* [Activity]: Read through the listing and copy every line that contains the word "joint".

* [Recorded data]:
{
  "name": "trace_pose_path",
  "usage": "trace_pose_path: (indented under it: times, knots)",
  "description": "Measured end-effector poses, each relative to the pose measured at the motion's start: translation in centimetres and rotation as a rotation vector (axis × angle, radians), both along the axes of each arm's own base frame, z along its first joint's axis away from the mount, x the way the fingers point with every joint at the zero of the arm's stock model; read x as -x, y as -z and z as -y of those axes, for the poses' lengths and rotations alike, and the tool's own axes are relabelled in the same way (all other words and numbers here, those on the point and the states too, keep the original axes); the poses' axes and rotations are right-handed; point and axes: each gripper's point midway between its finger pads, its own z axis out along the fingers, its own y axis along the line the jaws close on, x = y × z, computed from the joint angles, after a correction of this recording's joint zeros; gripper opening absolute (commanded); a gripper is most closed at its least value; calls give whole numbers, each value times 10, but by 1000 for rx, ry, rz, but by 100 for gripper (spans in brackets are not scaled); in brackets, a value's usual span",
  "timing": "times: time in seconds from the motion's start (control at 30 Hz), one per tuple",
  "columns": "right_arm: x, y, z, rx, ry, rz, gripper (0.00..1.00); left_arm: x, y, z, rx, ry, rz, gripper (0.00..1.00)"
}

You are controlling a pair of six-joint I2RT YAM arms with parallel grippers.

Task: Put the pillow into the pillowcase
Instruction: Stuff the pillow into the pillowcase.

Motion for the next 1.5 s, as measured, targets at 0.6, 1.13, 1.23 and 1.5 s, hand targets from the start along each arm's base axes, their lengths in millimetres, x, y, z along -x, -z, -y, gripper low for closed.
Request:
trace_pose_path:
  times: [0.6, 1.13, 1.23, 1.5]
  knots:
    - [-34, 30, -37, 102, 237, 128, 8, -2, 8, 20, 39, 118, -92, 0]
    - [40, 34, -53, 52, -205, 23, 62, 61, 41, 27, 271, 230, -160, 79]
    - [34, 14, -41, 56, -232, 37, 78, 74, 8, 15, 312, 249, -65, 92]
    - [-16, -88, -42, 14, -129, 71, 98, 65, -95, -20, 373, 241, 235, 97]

* [Result of the task]:
  "description": "Measured end-effector poses, each relative to the pose measured at the motion's start: translation in centimetres and rotation as a rotation vector (axis × angle, radians), both along the axes of each arm's own base frame, z along its first joint's axis away from the mount, x the way the fingers point with every joint at the zero of the arm's stock model; read x as -x, y as -z and z as -y of those axes, for the poses' lengths and rotations alike, and the tool's own axes are relabelled in the same way (all other words and numbers here, those on the point and the states too, keep the original axes); the poses' axes and rotations are right-handed; point and axes: each gripper's point midway between its finger pads, its own z axis out along the fingers, its own y axis along the line the jaws close on, x = y × z, computed from the joint angles, after a correction of this recording's joint zeros; gripper opening absolute (commanded); a gripper is most closed at its least value; calls give whole numbers, each value times 10, but by 1000 for rx, ry, rz, but by 100 for gripper (spans in brackets are not scaled); in brackets, a value's usual span",
You are controlling a pair of six-joint I2RT YAM arms with parallel grippers.

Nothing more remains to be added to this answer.